PROBLEM.
Return, from the lines below, each one that includes the word "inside".

EXERCISE MATERIAL.
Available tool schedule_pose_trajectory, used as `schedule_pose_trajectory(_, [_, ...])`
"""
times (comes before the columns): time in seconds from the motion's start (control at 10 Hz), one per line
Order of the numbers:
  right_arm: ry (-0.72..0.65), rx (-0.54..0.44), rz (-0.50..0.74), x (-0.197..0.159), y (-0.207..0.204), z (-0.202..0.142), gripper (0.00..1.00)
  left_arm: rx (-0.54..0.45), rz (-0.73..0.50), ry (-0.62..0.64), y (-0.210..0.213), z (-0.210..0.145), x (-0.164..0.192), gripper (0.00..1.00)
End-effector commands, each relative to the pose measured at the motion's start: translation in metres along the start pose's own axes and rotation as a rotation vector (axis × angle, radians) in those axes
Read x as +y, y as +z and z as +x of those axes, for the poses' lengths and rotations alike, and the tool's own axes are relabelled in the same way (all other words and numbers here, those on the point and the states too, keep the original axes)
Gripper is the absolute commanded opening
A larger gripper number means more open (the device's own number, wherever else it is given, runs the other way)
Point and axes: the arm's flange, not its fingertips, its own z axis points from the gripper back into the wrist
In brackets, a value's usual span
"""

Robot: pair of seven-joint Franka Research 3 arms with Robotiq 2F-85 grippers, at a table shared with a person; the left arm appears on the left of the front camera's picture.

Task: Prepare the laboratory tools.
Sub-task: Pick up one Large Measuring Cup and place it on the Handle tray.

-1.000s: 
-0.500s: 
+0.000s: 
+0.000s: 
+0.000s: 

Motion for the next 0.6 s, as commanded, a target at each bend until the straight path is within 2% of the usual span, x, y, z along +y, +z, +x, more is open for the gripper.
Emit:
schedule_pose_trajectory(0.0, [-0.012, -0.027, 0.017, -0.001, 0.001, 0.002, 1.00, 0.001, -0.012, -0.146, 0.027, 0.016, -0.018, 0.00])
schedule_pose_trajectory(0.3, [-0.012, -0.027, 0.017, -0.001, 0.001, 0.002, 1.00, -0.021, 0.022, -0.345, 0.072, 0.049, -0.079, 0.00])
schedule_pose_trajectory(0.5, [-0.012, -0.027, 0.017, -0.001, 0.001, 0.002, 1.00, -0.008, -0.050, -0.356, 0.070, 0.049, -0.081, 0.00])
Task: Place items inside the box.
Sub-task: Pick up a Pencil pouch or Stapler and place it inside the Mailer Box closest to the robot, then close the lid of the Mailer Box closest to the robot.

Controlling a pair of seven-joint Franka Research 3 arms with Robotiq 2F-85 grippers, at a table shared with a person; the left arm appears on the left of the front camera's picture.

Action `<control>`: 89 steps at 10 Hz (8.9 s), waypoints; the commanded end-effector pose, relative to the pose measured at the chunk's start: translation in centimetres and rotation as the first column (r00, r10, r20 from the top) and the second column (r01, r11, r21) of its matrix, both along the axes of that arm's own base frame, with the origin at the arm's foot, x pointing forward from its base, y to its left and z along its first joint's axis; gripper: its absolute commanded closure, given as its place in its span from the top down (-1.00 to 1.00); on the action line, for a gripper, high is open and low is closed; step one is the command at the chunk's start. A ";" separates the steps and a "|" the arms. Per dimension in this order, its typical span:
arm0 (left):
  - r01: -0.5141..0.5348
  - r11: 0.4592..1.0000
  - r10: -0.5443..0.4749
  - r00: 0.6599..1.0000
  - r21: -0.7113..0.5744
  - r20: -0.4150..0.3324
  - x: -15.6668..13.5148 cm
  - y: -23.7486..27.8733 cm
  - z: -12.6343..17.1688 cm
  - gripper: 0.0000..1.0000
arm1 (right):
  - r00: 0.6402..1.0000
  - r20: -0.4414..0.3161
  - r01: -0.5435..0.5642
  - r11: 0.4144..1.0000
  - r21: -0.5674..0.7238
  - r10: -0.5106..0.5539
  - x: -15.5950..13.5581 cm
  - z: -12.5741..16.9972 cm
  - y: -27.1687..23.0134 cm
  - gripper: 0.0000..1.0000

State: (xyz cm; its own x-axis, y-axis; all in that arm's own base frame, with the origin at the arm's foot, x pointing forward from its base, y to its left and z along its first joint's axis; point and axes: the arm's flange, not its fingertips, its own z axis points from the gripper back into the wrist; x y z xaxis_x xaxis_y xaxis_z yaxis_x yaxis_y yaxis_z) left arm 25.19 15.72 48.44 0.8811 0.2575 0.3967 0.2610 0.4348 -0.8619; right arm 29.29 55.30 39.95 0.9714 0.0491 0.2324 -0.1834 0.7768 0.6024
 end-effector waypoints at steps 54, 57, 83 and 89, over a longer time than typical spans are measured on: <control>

RESPONSE.
Task: Place items inside the box.
Sub-task: Pick up a Pencil pouch or Stapler and place it inside the Mailer Box closest to the robot, then close the lid of the Mailer Box closest to the robot.

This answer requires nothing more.